When she herself coughed and cleared her throat toward the end of the Liszt group, she laughed sheepishly, engagingly. Long before that, however, she had won over the audience.

In the opening set of four Haydn songs, Kirshschlager ranged from light, limpid humor in “The Mermaid’s Song” to weighty darkness and poise in “She never told her love” from Shakespeare’s “Twelfth Night.” She was in turn lovely, sad, coy and intense in Grieg’s Six Songs.

Four Brahms and five Schubert lieder let her plumb deeper emotions, although Brahms’ “In dem Schatten meiner Locken” (“In the shadow of my tresses”) also brought out a sexy playfulness in the woman’s deciding to let her drowsy lover sleep.

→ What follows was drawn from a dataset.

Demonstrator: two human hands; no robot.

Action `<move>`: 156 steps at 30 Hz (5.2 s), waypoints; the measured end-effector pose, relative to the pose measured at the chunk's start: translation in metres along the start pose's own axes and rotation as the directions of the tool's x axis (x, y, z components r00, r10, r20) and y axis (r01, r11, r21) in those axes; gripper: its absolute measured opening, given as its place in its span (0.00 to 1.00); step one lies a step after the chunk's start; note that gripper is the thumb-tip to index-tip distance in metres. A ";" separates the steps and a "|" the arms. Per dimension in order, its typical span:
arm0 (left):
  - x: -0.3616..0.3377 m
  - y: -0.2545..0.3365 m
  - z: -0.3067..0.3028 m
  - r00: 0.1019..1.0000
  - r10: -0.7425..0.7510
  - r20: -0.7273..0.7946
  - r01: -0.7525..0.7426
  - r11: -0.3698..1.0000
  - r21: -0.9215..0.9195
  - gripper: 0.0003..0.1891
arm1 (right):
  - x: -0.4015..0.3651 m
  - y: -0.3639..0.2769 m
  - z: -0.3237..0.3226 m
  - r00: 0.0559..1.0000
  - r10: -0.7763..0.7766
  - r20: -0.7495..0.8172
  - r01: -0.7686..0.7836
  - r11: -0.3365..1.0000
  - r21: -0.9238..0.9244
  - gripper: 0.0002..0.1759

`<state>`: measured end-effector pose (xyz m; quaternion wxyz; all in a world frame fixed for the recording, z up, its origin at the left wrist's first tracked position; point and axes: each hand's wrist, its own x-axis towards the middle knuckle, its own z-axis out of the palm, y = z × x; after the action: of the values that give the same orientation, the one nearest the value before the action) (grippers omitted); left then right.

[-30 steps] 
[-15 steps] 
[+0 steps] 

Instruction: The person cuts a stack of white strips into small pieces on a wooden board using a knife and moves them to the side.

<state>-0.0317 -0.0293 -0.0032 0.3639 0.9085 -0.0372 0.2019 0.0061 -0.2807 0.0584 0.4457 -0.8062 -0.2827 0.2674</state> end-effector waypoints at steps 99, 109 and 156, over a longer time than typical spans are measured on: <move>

But it was the group of seven songs by Liszt that provided the widest expressive range -- sensuous longing in “Oh! Quand je dors” (“Oh! When I sleep”), fierce anger in “Vergiftet sind meine Lieder” (“Poisoned are my songs”), transcendence of self in nature in “Uber allen Gipfeln ist Ruh” (“Over all the peaks it is peaceful”) and finally the narrative drama of “Die drei Zigeuner” (“The three Gypsies”), a vocal Hungarian Rhapsody.

It was the last that most overtly showcased pianist Malcolm Martineau, but throughout he had collaborated with great sensitivity and style.